Mountain peak in Jammu and Kashmir, India

Mahadev (also known as Mahadev peak) is a mountain in the vicinity of the city of Srinagar, the summer capital of Indian-administered union territory of Jammu and Kashmir. With an altitude of 3966 m, it is the highest mountain of the Zabarwan Range and is visible from most parts of the city of Srinagar. The mountain is considered sacred by Hindus for its association with Shiva, and was the site of a historical annual Kashmiri Hindu pilgrimage. The mountain is located adjacent to the Dachigam National Park. It has a glacier and remains covered with snow for almost half of the year. The Tarsar and Marsar lakes lie on the eastern side of this mountain.

==Etymology==
The mountain is named after one of the epithets of Hindu deity Shiva (Mahadeva) meaning 'god of gods'. The mountain is called Mahadevagiri ('Mahadeva mountain' in Sanskrit) in the 6th–8th century Hindu text Nilamata Purana and the 12th century chronicle Rajatarangini of Kalhana.

==History==
Ancient Hindu scriptures and texts refer to mount Mahadev as a sacred site and place of pilgrimage. The 6th–8th century Hindu text Nilamata Purana and the 12th century Sanskrit chronicle Rajatarangini describe the location of the mountain in reference to other places in the Kashmir Valley. The 19th century works Tarikh-i-Hasan by Hassan Khoyihami (in Persian) and The Valley of Kashmir by Walter Roper Lawrence also contain references to the mountain, both describing it as being sacred to Hindus. Tarikh-i-Hassan also mentions that ice from the mountain's glacier was collected and sold in Srinagar, and an annual pilgrimage to the mountain was made by Kashmiri Pandits during sawan purnima.

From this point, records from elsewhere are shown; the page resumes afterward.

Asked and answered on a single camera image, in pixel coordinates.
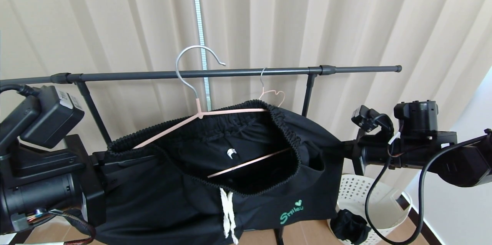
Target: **white plastic basket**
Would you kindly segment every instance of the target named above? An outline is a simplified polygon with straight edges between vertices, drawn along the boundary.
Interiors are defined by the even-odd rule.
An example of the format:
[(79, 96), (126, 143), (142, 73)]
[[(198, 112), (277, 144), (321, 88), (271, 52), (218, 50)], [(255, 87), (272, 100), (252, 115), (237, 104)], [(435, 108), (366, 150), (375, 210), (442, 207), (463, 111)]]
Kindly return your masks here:
[[(342, 175), (339, 190), (339, 199), (337, 203), (338, 210), (349, 210), (350, 212), (360, 215), (367, 220), (364, 211), (366, 205), (366, 196), (374, 179), (360, 175)], [(397, 199), (402, 194), (410, 206), (402, 210)], [(369, 199), (369, 217), (376, 229), (384, 236), (388, 236), (396, 227), (404, 222), (411, 210), (412, 199), (401, 190), (394, 189), (382, 182), (378, 182), (376, 188), (372, 191)], [(349, 240), (340, 240), (346, 245), (351, 245)], [(381, 241), (381, 238), (371, 229), (367, 240), (362, 245), (375, 245)]]

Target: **drawstring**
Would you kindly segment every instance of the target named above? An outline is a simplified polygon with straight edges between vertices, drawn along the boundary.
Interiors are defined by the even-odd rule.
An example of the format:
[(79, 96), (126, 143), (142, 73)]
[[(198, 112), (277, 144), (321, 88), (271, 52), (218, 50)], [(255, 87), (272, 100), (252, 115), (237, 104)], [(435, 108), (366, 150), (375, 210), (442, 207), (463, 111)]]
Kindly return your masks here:
[(220, 199), (222, 200), (222, 209), (224, 211), (224, 235), (225, 238), (229, 237), (229, 231), (231, 232), (232, 241), (234, 244), (238, 244), (239, 240), (234, 234), (236, 228), (236, 222), (234, 220), (234, 206), (232, 205), (232, 192), (225, 193), (224, 189), (220, 188)]

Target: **light blue strip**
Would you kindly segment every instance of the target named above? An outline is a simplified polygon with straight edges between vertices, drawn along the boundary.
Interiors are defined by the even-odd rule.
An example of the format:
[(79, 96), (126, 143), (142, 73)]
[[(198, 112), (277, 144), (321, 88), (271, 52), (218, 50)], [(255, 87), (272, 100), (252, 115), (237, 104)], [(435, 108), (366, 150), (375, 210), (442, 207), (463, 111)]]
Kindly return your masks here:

In 2025, Islamist militants targeted and massacred mainly Hindu tourists in a terrorist attack in Pahalgam, following which three of the perpetrators were killed in an army operation in the area surrounding mount Mahadev. This army operation was named 'Operation Mahadev' after the mountain.

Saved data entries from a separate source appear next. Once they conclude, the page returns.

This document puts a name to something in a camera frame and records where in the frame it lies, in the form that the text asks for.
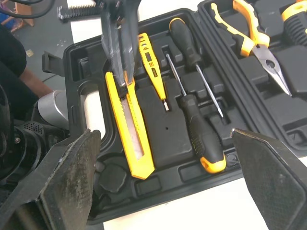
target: floor
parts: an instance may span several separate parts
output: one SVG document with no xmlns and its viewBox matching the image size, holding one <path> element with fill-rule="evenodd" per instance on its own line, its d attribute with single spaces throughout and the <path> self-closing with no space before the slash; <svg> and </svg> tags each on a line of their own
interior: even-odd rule
<svg viewBox="0 0 307 230">
<path fill-rule="evenodd" d="M 33 5 L 33 13 L 42 11 L 49 1 Z M 34 20 L 34 27 L 29 25 L 14 32 L 25 50 L 31 50 L 33 54 L 27 57 L 27 67 L 33 71 L 39 79 L 45 82 L 53 90 L 64 90 L 65 80 L 63 77 L 42 71 L 42 55 L 47 51 L 60 58 L 64 50 L 73 44 L 71 24 L 62 24 L 57 19 L 57 7 L 67 7 L 67 0 L 56 0 L 53 9 L 44 17 Z"/>
</svg>

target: black screwdriver
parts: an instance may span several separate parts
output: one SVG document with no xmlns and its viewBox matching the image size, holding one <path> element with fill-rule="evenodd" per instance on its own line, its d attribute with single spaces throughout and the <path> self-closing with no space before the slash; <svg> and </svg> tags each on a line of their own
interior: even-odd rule
<svg viewBox="0 0 307 230">
<path fill-rule="evenodd" d="M 169 54 L 166 54 L 166 58 L 183 94 L 180 105 L 186 116 L 193 149 L 207 172 L 218 173 L 226 167 L 220 140 L 213 128 L 202 117 L 196 97 L 193 94 L 187 95 L 184 90 Z"/>
<path fill-rule="evenodd" d="M 183 53 L 188 63 L 188 66 L 190 68 L 195 67 L 197 72 L 201 75 L 201 79 L 205 84 L 207 92 L 209 93 L 221 118 L 223 118 L 224 115 L 222 113 L 222 110 L 219 104 L 217 103 L 216 98 L 212 90 L 210 89 L 210 86 L 199 67 L 199 63 L 201 62 L 201 57 L 197 53 L 196 48 L 194 46 L 193 36 L 190 32 L 190 29 L 188 28 L 188 26 L 185 24 L 185 22 L 181 18 L 174 18 L 169 23 L 169 31 L 171 33 L 173 41 L 178 46 L 180 51 Z"/>
</svg>

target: person
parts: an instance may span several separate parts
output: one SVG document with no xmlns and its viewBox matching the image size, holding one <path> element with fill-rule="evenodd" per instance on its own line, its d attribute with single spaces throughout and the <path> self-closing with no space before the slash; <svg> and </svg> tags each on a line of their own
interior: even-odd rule
<svg viewBox="0 0 307 230">
<path fill-rule="evenodd" d="M 0 24 L 0 85 L 16 119 L 23 119 L 40 97 L 52 92 L 26 65 L 23 45 Z"/>
</svg>

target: white table
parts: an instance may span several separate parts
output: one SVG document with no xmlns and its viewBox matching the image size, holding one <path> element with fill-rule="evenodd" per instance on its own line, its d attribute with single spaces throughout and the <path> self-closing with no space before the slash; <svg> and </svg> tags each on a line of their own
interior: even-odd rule
<svg viewBox="0 0 307 230">
<path fill-rule="evenodd" d="M 197 10 L 201 0 L 142 0 L 140 21 L 179 8 Z M 68 6 L 92 4 L 91 0 L 67 0 Z M 100 19 L 71 22 L 75 43 L 101 34 Z M 86 98 L 87 125 L 105 133 L 98 93 Z M 307 165 L 307 157 L 301 159 Z M 251 198 L 245 180 L 239 179 L 197 194 L 148 208 L 104 223 L 106 230 L 212 229 L 267 230 Z"/>
</svg>

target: wire
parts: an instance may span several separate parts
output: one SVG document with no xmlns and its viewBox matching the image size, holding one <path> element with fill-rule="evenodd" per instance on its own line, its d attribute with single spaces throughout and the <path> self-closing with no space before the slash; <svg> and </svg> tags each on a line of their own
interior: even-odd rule
<svg viewBox="0 0 307 230">
<path fill-rule="evenodd" d="M 13 2 L 17 2 L 17 3 L 21 3 L 21 4 L 25 4 L 25 5 L 31 5 L 31 4 L 36 4 L 36 3 L 39 3 L 43 0 L 35 0 L 35 1 L 26 1 L 26 0 L 11 0 Z"/>
<path fill-rule="evenodd" d="M 46 15 L 51 10 L 51 8 L 54 5 L 54 2 L 55 2 L 55 0 L 50 0 L 50 3 L 49 3 L 49 5 L 47 6 L 46 9 L 44 9 L 40 13 L 36 13 L 36 14 L 32 14 L 32 15 L 21 15 L 21 14 L 17 14 L 17 13 L 8 12 L 8 11 L 5 11 L 4 9 L 2 9 L 1 7 L 0 7 L 0 13 L 6 14 L 6 15 L 14 17 L 14 18 L 22 18 L 22 19 L 39 18 L 39 17 Z"/>
<path fill-rule="evenodd" d="M 42 82 L 45 82 L 47 80 L 49 80 L 50 78 L 53 78 L 54 76 L 56 76 L 56 74 L 51 75 L 50 77 L 47 77 L 45 80 L 43 80 Z"/>
</svg>

==Religious significance==
Mount Mahadev is considered sacred by Hindus. According to Kashmiri Hindu folklore, the mountain is believed to be one of the spots where Shiva shed his attachments on the way to Amarnath. Kashmiri Hindus consider the mountain an abode of Shiva.
===Pilgrimage===
Hundreds of Kashmiri Pandits historically made pilgrimage to Mount Mahadev annually on the purnima of the month of shravan. Pilgrims would collect snow from the mountain as prasad. The annual pilgrimage ceased after the 1990 displacement of Kashmiri Hindus from the Kashmir Valley due to threats and violence of the insurgency in the region.

== Route ==
It can be climbed through Faqir Gujri, near Scholars' School, Dara Theed Harwan. The trek can be both a day trek as well as a night trek with a night stay at Ledwas. The trek has moderate difficulty. One has to cross several small streams on way to Ledwas, which is always enjoyable. Nomads can be seen grazing the cattle with their horses carrying essentials.